▶ **Exercise requirements**
From the line containing "the dark round" to the very last line of the data below, transcribe everything exactly and nothing more.

━━━ Dataset extract

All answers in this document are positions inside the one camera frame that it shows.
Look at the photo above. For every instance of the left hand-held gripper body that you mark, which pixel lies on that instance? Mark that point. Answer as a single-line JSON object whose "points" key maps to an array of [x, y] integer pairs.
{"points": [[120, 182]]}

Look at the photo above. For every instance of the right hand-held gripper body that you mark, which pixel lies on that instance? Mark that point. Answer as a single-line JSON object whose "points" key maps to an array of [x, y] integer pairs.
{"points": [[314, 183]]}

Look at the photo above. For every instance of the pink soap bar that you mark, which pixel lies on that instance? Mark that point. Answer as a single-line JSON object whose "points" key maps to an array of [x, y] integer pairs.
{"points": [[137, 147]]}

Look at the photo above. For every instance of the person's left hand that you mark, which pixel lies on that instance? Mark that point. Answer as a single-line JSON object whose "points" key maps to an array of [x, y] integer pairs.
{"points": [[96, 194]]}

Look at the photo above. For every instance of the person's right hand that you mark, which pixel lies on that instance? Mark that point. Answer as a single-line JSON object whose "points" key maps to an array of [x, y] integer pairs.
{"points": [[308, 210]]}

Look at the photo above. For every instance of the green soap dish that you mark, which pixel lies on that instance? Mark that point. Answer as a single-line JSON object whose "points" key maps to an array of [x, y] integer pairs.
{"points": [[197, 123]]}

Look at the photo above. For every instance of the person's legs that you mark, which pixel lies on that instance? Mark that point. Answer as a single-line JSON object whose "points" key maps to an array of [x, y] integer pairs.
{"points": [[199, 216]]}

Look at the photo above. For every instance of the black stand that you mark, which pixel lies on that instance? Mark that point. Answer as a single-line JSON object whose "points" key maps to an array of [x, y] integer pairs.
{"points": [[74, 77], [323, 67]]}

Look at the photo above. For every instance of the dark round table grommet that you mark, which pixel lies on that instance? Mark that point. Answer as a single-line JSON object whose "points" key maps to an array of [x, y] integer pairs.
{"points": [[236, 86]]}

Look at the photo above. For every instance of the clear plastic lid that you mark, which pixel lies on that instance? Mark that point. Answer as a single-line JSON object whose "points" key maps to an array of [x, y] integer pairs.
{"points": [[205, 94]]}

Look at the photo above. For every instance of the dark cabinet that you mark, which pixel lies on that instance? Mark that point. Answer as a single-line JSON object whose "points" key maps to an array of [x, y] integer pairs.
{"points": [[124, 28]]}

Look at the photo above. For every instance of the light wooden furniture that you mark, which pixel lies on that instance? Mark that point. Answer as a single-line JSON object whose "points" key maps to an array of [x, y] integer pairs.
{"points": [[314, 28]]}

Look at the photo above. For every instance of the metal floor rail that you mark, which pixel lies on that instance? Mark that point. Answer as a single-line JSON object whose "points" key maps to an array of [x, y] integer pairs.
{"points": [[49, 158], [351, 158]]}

━━━━━━

▶ **Answer box**
Look at the photo above. For every instance of the dark round table grommet that you mark, which pixel lies on that instance? Mark that point. Answer as a single-line JSON object whose "points" key maps to an array of [x, y] integer pairs.
{"points": [[236, 86]]}

Look at the photo above. For every instance of the clear plastic lid that you mark, which pixel lies on that instance? Mark that point. Answer as a single-line JSON object whose "points" key maps to an array of [x, y] integer pairs.
{"points": [[205, 94]]}

Look at the photo above. For every instance of the dark cabinet that you mark, which pixel lies on that instance? Mark that point. Answer as a single-line JSON object whose "points" key maps to an array of [x, y] integer pairs.
{"points": [[124, 28]]}

Look at the photo above. For every instance of the light wooden furniture that you mark, which pixel lies on that instance? Mark that point. Answer as a single-line JSON object whose "points" key maps to an array of [x, y] integer pairs.
{"points": [[314, 28]]}

Look at the photo above. For every instance of the metal floor rail that you mark, which pixel lies on that instance? Mark that point. Answer as a single-line JSON object whose "points" key maps to an array of [x, y] integer pairs.
{"points": [[49, 158], [351, 158]]}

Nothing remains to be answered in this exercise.